Selveiin pamiętała jej pierwszego komendanta. Siwobrody frejbiter miał nogę pogruchotaną w dawniejszych potyczkach, a jego okuta laska posępnie stukała po kamiennych posadzkach cytadeli. Powierzono mu tuzin żołnierzy, takoż zbyt poranionych, by mogli tego roku wyruszyć na morze, i przykazano wypatrywać na Cieśninach wrogich okrętów. Lecz jeżeli Wężymord zapragnął zmienić strażnicę w szpital czy przytulisko dla weteranów, jego zamysły obróciły się wniwecz jeszcze tego samego roku. Pewnego ranka znaleziono frejbitera powieszonego na żelaznym haku. Jego ludzie rozbiegli się pospiesznie, tak że nikt nie doszedł, czy sam postanowił skończyć z nędznym bytowaniem, czy też dopomógł mu jaki zły człowiek.

Odtąd jednak Pomorcy lękali się strażnicy.

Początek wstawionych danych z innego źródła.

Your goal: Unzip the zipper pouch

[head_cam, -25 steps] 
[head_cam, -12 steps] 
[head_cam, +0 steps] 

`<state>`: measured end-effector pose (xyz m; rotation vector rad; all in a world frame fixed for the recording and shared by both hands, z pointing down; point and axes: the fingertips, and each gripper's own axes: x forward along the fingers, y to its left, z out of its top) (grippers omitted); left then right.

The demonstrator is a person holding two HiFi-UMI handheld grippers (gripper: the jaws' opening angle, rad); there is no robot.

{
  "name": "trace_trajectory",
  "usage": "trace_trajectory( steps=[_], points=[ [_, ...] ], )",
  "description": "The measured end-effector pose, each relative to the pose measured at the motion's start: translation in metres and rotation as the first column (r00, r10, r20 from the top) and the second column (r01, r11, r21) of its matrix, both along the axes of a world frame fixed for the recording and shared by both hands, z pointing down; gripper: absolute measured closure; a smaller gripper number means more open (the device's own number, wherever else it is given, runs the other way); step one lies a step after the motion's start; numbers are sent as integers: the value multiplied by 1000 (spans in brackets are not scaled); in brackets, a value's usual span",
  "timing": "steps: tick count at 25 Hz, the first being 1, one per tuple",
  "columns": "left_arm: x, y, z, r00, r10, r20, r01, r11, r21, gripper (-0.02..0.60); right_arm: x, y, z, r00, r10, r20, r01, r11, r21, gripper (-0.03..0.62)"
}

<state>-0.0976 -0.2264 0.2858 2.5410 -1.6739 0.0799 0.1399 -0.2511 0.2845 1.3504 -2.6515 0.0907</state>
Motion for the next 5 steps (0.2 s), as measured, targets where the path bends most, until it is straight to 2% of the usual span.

Gadano, że nawiedza ją duch komendanta, a piraci nazywali wieżę trupiarnią. Z czasem coraz bardziej popadała w ruinę. Ostatnio zaglądali tam jedynie świniopasi, którzy szukali schronienia na kilka nocy podczas wielkich świńskich targów.

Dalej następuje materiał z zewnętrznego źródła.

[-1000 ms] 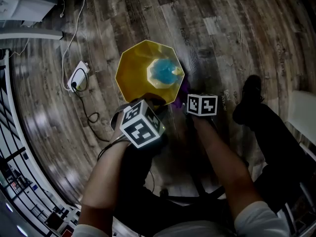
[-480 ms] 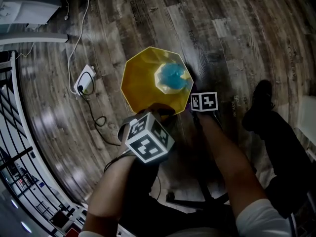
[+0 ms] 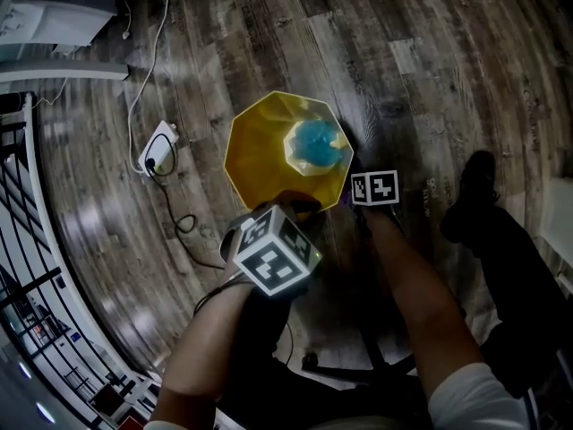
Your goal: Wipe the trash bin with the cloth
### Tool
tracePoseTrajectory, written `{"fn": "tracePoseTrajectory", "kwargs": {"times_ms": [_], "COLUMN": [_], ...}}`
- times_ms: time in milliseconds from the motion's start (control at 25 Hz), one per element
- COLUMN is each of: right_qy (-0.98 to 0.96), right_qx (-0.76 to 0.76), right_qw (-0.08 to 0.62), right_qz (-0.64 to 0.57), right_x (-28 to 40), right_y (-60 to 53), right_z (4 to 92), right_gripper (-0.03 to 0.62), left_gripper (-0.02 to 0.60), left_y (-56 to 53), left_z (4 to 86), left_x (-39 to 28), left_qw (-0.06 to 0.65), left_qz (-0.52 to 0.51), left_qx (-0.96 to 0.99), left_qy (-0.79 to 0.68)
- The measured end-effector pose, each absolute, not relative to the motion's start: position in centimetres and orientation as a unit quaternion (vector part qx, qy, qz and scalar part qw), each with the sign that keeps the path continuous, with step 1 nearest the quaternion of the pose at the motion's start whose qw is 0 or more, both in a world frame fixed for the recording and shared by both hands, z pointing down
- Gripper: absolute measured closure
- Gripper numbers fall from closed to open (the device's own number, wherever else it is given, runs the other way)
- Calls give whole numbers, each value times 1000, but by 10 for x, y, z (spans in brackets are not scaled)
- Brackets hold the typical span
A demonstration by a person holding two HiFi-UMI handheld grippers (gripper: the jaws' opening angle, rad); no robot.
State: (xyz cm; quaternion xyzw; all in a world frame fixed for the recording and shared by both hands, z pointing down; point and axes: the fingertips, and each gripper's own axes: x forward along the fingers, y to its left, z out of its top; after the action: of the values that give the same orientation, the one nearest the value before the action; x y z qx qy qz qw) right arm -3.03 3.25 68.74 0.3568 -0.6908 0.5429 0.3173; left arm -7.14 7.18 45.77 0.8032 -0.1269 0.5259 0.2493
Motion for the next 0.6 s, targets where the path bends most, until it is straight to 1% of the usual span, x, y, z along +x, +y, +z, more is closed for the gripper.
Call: {"fn": "tracePoseTrajectory", "kwargs": {"times_ms": [160, 360, 480, 600], "right_qy": [-687, -686, -687, -691], "right_qx": [371, 382, 391, 398], "right_qw": [281, 229, 210, 193], "right_qz": [557, 575, 576, 572], "right_x": [-16, -3, 6, 14], "right_y": [39, 49, 52, 55], "right_z": [663, 623, 599, 575], "right_gripper": [505, 505, 505, 505], "left_gripper": [541, 538, 478, 442], "left_y": [67, 56, 58, 64], "left_z": [460, 450, 445, 439], "left_x": [-66, -52, -57, -67], "left_qw": [263, 279, 239, 198], "left_qz": [520, 480, 496, 518], "left_qx": [801, 819, 824, 823], "left_qy": [-136, -145, -134, -118]}}
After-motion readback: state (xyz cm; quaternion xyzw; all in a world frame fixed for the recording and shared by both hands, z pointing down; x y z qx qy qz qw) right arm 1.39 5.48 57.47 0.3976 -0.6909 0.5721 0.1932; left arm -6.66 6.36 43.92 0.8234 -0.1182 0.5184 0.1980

Strażnica była wszak wystarczająco oddalona od cytadeli i przybytku Zird Zekruna, by uspokoić sinoborską niewiastę. Zresztą żadne inne miejsce nie przychodziło księżniczce do głowy.

Położnica nie wyglądała mimo wszystko na zanadto wylęknioną. Kiedy służba poczęła się krzątać wokół nich w zadziwionym milczeniu, przymknęła tylko oczy. Kosmyk rdzawobrązowych włosów wysunął się jej spod kaptura i łagodnie spłynął wzdłuż krzywizny szyi. Miała opalone, śniade policzki, delikatną twarz w kształcie serca. Gdy tak spoczywała lekko oparta o cembrowinę, z rękoma splecionymi na piersi i na wpół uśpiona w letnim upale, Selveiin poczuła przelotne ukłucie zawiści. Tak musiała wyglądać Thornveiin, kiedy nosiła w łonie syna kopiennickiego księcia.

Na podwórcu u stóp strażnicy dwie służebne wylewały właśnie brudną wodę z cebrzyka. Na widok księżniczki ukłoniły się prędko i jeszcze chyżej odwróciły wzrok.

We wnętrzu strażnicy było niemal czysto. Drewniane posadzki wyszorowano pospiesznie i zarzucono tatarakiem, zmiótłszy resztki śmieci pod kobierce zwiezione z cytadeli. Selveiin z westchnieniem rozpoznała kilka sprzętów z własnych pokojów, dwa karła, podnóżek, krzesło inkrustowane macicą perłową i srebrną miednicę. Jakby dziecko ladacznicy nie mogło być wykąpane w zwyczajnej drewnianej misie, pomyślała ze zmęczeniem. Jednak była przekonana, że służebni nie wierzyli w życzenie błagalniczki. Dla nich szykowała się kolejna krwawa ofiara dla przeklętej kniahini, która wybrała odludne miejsce, by, jak to już wiedźmy mają we zwyczaju, wytoczyć krew z niewinnego dziecięcia.